Faces e Interfaces
30.03.2006

Mentirosos e a ciência
Por Mariana Elia

Pesquisas mostram que a mentira pode ser uma patologia causada por anomalias cerebrais. Os mentirosos nesse caso contariam inverdades por possuírem menos massa cinzenta no córtex pré-frontal. Existe realmente uma doença que torna as pessoas mentirosas? Como a pesquisa deve ser realizada diferindo corretamente os mentirosos ditos normais, dos patológicos? Para responder essa e outras questões relacionadas ao assunto, os profissionais Marcelo Cruz e Marco Antônio Brasil argumentam:

Doutor Marcelo Cruz
Psiquiatra e coordenador do Programa de Estudos e Assistência ao Uso Indevido de Drogas do IPUB

 
Doutor Marco Antônio Brasil
Psiquiatra do Serviço de Psicologia Médica do Hospital Universitário Clementino Fraga Filho

“Na Psiquiatria, não existe a categoria de mentirosos patológicos. Na verdade, o que existe são pessoas que mentem mais freqüentemente, sem remorso ou sem o peso de questões morais. As pessoas com comportamento anti-social são um exemplo disso. Não há, portanto, um quadro clínico, quer dizer, esse tipo de diagnóstico, mas a caracterização de um sintoma presente em casos diferentes. É muito comum verificar pessoas que têm o costume de mentir, mas é traço que corresponde a outras doenças.

As pesquisas, muitas vezes, lançam idéias, que são investigadas e discutidas, sendo então cristalizadas na ciência ou não. Integrar aspectos sociais, culturais, psicológicos e biológicos é uma boa opção para uma discussão como essa, por exemplo. Às vezes, uma característica cultural vai ao encontro de um traço biológico, tendo, assim, relação entre uma ocorrência e outra.

Por enquanto, ainda é muito cedo para se constatar algo em relação a uma patologia da mentira. Mesmo que não haja essa categoria, é possível que um dia ela se mostre, que seja provada de alguma maneira.”


 

“Bom, nada é um sintoma isolado na Psiquiatria.
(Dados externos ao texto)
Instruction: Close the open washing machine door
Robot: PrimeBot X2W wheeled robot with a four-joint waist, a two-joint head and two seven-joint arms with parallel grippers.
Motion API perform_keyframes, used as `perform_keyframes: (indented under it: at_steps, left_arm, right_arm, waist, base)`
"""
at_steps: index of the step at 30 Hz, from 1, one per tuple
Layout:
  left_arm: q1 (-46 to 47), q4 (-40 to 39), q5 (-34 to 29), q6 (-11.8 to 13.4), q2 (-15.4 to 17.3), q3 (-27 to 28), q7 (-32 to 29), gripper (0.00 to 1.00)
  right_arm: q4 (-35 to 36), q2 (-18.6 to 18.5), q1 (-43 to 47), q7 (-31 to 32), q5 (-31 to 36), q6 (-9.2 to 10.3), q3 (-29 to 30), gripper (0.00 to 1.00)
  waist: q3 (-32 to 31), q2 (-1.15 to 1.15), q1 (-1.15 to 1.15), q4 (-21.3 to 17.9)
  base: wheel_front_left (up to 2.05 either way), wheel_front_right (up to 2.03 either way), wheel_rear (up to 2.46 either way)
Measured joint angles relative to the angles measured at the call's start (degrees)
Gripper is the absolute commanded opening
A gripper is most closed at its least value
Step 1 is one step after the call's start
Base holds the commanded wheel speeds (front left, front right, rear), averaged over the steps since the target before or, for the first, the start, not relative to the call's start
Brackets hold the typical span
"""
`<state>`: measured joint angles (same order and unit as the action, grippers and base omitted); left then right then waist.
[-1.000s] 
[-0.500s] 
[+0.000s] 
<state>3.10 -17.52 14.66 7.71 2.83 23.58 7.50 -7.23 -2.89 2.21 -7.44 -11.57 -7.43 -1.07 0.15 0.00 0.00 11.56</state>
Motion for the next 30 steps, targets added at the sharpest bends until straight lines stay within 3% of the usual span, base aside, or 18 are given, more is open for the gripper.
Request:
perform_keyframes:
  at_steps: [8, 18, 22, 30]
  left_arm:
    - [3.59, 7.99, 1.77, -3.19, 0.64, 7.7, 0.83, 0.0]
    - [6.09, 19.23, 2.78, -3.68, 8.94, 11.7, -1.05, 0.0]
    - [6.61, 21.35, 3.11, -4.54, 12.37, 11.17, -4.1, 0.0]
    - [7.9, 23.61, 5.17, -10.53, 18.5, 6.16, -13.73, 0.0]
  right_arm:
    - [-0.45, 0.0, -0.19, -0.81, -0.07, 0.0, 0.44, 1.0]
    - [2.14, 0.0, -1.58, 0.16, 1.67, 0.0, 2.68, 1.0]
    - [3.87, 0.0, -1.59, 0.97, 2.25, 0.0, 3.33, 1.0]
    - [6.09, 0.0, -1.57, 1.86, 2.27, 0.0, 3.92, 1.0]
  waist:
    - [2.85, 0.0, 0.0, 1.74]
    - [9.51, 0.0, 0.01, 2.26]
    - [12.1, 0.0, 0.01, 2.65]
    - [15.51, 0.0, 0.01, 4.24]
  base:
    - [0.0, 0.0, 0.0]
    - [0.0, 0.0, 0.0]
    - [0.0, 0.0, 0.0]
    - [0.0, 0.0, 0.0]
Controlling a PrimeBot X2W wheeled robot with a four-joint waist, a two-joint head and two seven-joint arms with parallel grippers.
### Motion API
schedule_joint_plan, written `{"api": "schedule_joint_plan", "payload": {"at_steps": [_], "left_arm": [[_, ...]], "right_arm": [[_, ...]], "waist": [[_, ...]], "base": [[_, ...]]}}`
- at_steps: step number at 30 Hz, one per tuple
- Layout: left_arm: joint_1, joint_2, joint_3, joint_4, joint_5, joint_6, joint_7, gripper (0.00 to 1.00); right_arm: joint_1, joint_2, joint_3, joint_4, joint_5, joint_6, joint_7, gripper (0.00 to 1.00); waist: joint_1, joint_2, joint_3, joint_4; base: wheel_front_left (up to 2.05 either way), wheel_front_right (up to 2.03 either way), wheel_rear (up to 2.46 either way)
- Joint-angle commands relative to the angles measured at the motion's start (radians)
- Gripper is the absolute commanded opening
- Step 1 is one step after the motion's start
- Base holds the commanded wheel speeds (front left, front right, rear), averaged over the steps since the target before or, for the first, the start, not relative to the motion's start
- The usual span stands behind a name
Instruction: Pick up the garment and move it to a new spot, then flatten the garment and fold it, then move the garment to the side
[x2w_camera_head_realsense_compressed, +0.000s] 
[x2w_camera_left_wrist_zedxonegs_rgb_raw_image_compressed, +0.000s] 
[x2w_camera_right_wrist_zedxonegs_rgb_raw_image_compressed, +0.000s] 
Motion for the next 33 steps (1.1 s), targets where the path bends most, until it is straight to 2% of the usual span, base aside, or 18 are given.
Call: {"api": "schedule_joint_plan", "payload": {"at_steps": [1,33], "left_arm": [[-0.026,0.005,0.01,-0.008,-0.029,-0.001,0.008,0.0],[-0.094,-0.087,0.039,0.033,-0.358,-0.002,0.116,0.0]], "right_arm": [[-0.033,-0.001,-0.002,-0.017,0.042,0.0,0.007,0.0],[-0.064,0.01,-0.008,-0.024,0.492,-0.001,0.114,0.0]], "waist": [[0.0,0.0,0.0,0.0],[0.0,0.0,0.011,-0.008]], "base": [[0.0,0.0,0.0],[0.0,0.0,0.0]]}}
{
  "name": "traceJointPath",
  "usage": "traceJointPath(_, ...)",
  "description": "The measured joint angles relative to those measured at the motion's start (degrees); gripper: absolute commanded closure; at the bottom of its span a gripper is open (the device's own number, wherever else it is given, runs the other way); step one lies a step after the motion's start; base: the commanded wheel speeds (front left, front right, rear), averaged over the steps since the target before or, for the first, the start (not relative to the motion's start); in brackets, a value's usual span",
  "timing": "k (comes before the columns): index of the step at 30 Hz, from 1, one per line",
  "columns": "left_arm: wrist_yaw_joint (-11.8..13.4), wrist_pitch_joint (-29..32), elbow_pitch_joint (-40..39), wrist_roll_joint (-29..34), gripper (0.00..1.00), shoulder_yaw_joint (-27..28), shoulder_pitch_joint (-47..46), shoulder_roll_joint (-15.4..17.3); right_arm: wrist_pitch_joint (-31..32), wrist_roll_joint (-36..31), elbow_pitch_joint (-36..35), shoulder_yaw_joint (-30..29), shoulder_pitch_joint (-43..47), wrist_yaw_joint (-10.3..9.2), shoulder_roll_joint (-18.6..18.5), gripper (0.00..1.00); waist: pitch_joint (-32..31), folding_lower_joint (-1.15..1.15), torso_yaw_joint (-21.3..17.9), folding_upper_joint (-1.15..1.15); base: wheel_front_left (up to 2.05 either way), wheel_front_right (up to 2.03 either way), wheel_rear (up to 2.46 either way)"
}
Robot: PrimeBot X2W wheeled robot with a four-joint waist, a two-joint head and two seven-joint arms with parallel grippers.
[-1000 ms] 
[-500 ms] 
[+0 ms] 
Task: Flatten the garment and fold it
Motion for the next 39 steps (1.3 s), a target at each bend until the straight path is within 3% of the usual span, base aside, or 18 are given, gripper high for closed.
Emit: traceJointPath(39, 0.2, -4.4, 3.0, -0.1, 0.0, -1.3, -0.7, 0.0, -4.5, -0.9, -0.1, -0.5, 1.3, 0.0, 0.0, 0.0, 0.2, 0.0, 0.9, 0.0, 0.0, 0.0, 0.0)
Dificilmente, uma pessoa que tem uma vida normal, com trabalho e família, vai ser diagnosticada como uma mentirosa patológica. A mentira está dentro de um caso de transtorno psiquiátrico e vai se mostrar junto com uma personalidade frágil, dentre outros sintomas.

A pessoa sente necessidade de criar um ideal, constrói um castelo e tem que sustentar essa fantasia. É um transtorno chamado de pseudologia fantástica, na qual a pessoa não só cria um mundo, como tem que acreditar nele. Mas a mentira faz parte de um quadro psiquiátrico. Tentar ver como resultado de uma alteração cerebral é um reducionismo muito grande, pois há muitas outras características psicológicas acompanhadas a esse quadro, como sentimento narcísico e insegurança muito forte. Esses fatores fazem com que a pessoa sinta vontade de se valorizar frente aos outros, criando essa nova vida.

É, portanto, um conjunto de sintomas, dentro do qual a mentira está inserida. Pode também estar presente em outros quadros psiquiátricos. O que nós vemos mais comumente é o caso de transtornos de personalidade”.